INSTRUCTIONS TO FOLLOW: Find the string "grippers" in the data, and copy out each line that has it.

PROVIDED DATA START

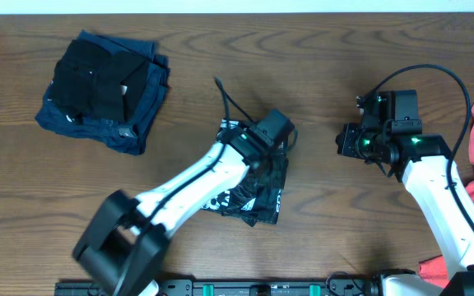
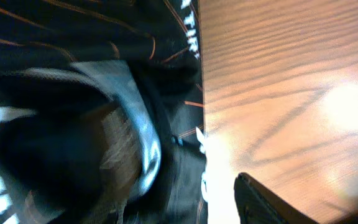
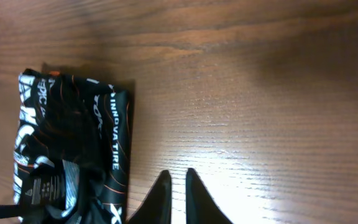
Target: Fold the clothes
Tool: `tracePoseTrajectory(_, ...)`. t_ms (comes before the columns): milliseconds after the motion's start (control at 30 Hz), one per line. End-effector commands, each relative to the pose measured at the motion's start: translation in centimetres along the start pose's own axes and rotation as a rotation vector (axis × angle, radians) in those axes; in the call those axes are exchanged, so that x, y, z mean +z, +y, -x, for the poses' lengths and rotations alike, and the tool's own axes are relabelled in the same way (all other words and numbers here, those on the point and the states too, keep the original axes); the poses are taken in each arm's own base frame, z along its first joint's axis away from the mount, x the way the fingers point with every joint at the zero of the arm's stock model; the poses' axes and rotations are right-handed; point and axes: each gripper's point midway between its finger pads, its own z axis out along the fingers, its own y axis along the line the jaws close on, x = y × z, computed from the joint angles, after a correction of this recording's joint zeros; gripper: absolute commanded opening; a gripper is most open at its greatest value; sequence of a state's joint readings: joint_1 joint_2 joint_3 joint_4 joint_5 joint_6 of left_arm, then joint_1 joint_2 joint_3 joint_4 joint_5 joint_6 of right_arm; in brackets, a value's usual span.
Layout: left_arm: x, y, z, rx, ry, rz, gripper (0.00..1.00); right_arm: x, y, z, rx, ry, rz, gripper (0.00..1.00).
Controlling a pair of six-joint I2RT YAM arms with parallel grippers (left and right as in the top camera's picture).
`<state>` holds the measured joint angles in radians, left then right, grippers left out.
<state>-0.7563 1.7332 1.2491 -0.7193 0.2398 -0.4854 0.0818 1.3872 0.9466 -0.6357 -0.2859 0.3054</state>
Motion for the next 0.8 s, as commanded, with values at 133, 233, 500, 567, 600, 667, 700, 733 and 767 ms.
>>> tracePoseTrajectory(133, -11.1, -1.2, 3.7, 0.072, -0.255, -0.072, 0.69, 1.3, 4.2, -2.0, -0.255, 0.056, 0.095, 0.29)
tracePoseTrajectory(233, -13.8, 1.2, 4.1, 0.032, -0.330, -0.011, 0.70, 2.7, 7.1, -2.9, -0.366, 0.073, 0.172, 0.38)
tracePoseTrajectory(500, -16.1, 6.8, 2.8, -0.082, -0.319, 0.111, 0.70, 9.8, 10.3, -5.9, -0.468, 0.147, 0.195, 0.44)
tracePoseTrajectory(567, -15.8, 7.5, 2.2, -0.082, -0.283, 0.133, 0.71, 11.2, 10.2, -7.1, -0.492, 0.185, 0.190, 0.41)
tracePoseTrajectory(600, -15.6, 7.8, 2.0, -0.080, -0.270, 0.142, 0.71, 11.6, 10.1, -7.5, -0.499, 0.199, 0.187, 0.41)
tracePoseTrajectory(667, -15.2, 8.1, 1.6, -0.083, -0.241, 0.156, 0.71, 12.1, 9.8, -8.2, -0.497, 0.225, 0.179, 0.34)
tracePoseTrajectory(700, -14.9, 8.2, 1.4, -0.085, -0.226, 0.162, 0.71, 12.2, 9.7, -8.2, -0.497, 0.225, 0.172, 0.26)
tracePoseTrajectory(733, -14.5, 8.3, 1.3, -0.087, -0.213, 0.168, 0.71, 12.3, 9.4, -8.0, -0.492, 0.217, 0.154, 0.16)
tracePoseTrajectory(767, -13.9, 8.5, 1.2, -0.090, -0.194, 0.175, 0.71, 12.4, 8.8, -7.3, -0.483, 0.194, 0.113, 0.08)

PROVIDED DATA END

ANSWER TO THIS PROBLEM:
Controlling a pair of six-joint I2RT YAM arms with parallel grippers (left and right as in the top camera's picture).
`<state>` holds the measured joint angles in radians, left then right, grippers left out.

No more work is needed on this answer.